J’espère qu’il te plaira aussi et que tu le trouveras facilement.
A +
Merci Carmen pour votre réponse et vos compliments, mais je dois tout à Manu : il a été mon maître en science-fiction et en littérature en général, car je suis plutôt une dévoreuse de livres documentaires, et notamment d'histoire, ma passion primordiale. Et il a eu la gentillesse de me laisser les clés du blog pour que je squatte quand il me plait.
Pour le reste, mes chroniques empruntent souvent le style de l'auteur que je lis : je suis une véritable éponge sans style propre ! Si elles sont bonnes c'est grâce à leur talent, si elles sont mauvaises c'est que je ne suis pas à la hauteur.
Vous devriez vous lancer ! Finalement c'est assez amusant de chercher le mot juste, la phrase bien balancée. Cela permet de mettre ses idées au clair et de comprendre pourquoi une lecture nous a autant touché. Et puis c'est tellement bon de pouvoir partager son plaisir de lecture !
En tous les cas je fais toujours de belles découvertes sur ce blog,j’aime bien les blogueurs qui arrivent à provoquer une émotion comme Manu ,c’est souvent lui d’ailleurs qui a les honneurs (mérités d’ailleurs)
Merci de m’encourager à me lancer,mais faute de temps et de compétences,lisant plus en espagnol, je reste spectatrice,ce qui n’est déjà pas si mal.
Merci encore.
Comme vous le soulignez on peut essayer de comprendre ou pas ce que nous dit ce récit.

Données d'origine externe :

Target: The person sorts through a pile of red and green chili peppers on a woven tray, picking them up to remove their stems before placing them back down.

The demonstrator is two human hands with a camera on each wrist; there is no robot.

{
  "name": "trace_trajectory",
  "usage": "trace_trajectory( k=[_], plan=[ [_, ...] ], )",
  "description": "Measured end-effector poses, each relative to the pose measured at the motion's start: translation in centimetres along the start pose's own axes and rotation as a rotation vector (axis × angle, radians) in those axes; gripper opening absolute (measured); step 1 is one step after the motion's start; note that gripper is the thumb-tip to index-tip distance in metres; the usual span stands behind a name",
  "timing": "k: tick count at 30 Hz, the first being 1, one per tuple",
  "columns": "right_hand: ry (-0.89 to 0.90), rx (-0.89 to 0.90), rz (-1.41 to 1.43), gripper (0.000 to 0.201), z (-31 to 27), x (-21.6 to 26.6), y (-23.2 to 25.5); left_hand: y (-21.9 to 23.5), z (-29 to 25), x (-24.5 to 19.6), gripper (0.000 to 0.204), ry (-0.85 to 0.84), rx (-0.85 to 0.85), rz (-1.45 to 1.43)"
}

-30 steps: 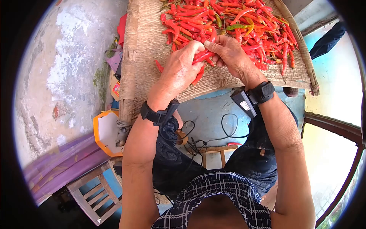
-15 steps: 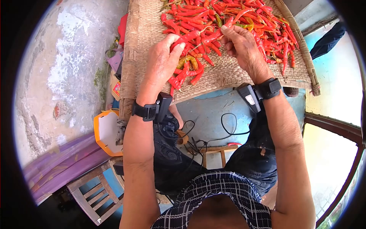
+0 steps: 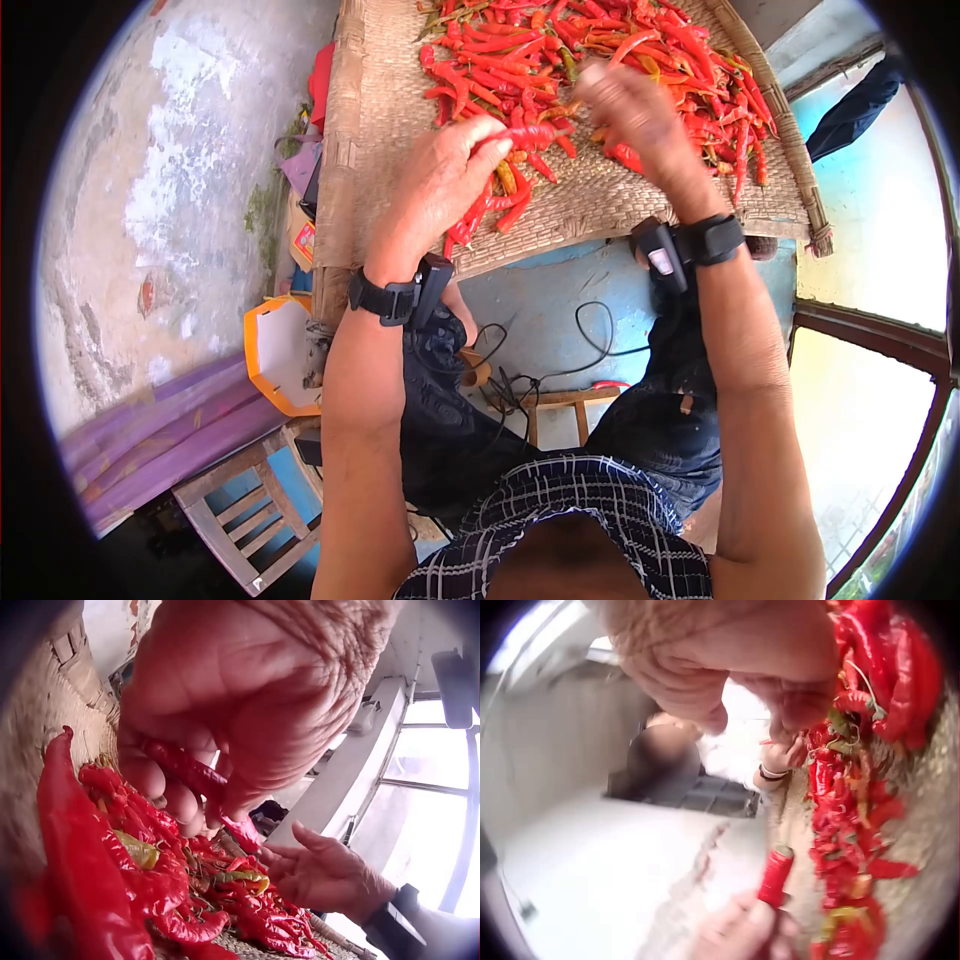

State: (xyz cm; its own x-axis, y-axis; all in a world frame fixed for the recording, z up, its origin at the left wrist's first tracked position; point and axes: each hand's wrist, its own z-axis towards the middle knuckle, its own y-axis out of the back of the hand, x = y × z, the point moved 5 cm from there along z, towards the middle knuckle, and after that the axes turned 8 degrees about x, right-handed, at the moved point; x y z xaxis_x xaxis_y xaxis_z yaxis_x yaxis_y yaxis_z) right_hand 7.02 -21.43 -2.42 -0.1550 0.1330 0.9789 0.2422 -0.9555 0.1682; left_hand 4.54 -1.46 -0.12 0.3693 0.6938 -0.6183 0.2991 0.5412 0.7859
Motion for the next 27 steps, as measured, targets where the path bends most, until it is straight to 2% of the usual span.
trace_trajectory(
  k=[1,2,3,5,7,8,9,11,12,13,15,16,18,19,21,22,23,25,26,27],
  plan=[
    [0.049,0.117,-0.218,0.038,-0.1,0.7,-1.7,-0.1,0.1,-0.1,0.023,-0.008,-0.004,-0.002],
    [0.141,0.184,-0.313,0.034,-0.3,0.0,-3.0,-0.4,0.1,-0.3,0.022,-0.029,0.0,-0.011],
    [0.052,0.364,-0.431,0.032,-0.7,0.5,-4.0,-0.6,0.1,-0.4,0.022,-0.048,0.005,-0.022],
    [0.035,0.42,-0.314,0.031,-0.8,-0.6,-4.7,-0.7,0.0,-0.4,0.019,-0.001,0.032,-0.031],
    [0.006,0.442,-0.399,0.03,-0.7,-0.8,-4.6,-0.4,-0.1,-0.3,0.017,-0.112,-0.075,0.013],
    [-0.026,0.47,-0.472,0.029,-0.7,-1.0,-4.5,-0.1,-0.3,-0.4,0.016,-0.147,-0.193,0.172],
    [-0.025,0.467,-0.476,0.029,-0.5,-1.0,-4.1,0.1,-0.3,-0.2,0.016,-0.151,-0.195,0.172],
    [-0.15,0.316,-0.47,0.029,-0.1,-1.3,-2.1,0.5,-0.5,0.5,0.018,-0.045,-0.206,0.273],
    [-0.097,0.168,-0.359,0.033,0.0,-0.5,-0.9,0.2,-0.5,1.0,0.024,0.08,-0.11,0.226],
    [-0.094,0.172,-0.36,0.033,0.2,-0.6,-0.1,0.1,-0.7,0.9,0.024,0.083,-0.114,0.226],
    [-0.076,-0.16,0.396,0.03,0.7,-1.1,2.8,-1.1,-1.0,1.1,0.031,0.142,0.057,0.41],
    [-0.076,-0.157,0.396,0.03,0.8,-1.0,3.0,-1.4,-0.9,1.2,0.036,0.171,0.117,0.392],
    [-0.131,-0.356,0.718,0.027,0.4,-1.6,3.9,-1.6,-0.7,1.2,0.035,0.183,0.145,0.383],
    [-0.131,-0.356,0.719,0.027,0.3,-1.6,3.5,-1.8,-0.6,1.3,0.034,0.195,0.173,0.374],
    [-0.262,-0.209,0.53,0.028,0.0,-2.5,1.3,-1.9,-0.5,1.4,0.033,0.186,0.151,0.335],
    [-0.251,-0.061,0.416,0.029,0.1,-2.4,0.1,-1.8,-0.5,1.5,0.033,0.173,0.126,0.296],
    [-0.255,-0.059,0.422,0.029,-0.2,-2.6,-0.4,-1.9,-0.4,1.9,0.033,0.179,0.131,0.298],
    [-0.141,0.203,0.019,0.03,-0.5,-0.6,-3.0,-1.8,-0.1,2.1,0.029,0.114,0.059,0.151],
    [-0.092,0.224,-0.049,0.028,-0.4,-0.7,-3.6,-1.9,-0.1,2.2,0.029,0.116,0.061,0.153],
    [-0.093,0.222,-0.046,0.028,-0.5,-1.0,-4.0,-1.7,0.0,2.0,0.028,0.119,0.049,0.025]
  ],
)
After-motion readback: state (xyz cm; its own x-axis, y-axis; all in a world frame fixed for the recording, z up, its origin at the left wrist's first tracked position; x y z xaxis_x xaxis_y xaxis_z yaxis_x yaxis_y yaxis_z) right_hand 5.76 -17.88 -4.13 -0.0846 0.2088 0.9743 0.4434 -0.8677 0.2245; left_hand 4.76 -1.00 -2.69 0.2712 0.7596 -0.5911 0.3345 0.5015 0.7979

Mais cela me fait penser à ”La recherche de l’homme sauvage”de Florent Barrere, ou finalement l’homme sauvage faisait un lien entre l’humanité et l’animal.
Correction du titre
Sur les traces de l’homme sauvage.
Bonjour Valérie,
Je viens de voir passer en bibliothèque le dernier roman de Nastassja Martin ”A l’est des rêves ”.
C’est sur les peuples nomades d’éleveurs de rennes qui depuis la chute du régime soviétique ne sont plus cantonnés aux fermes collectives.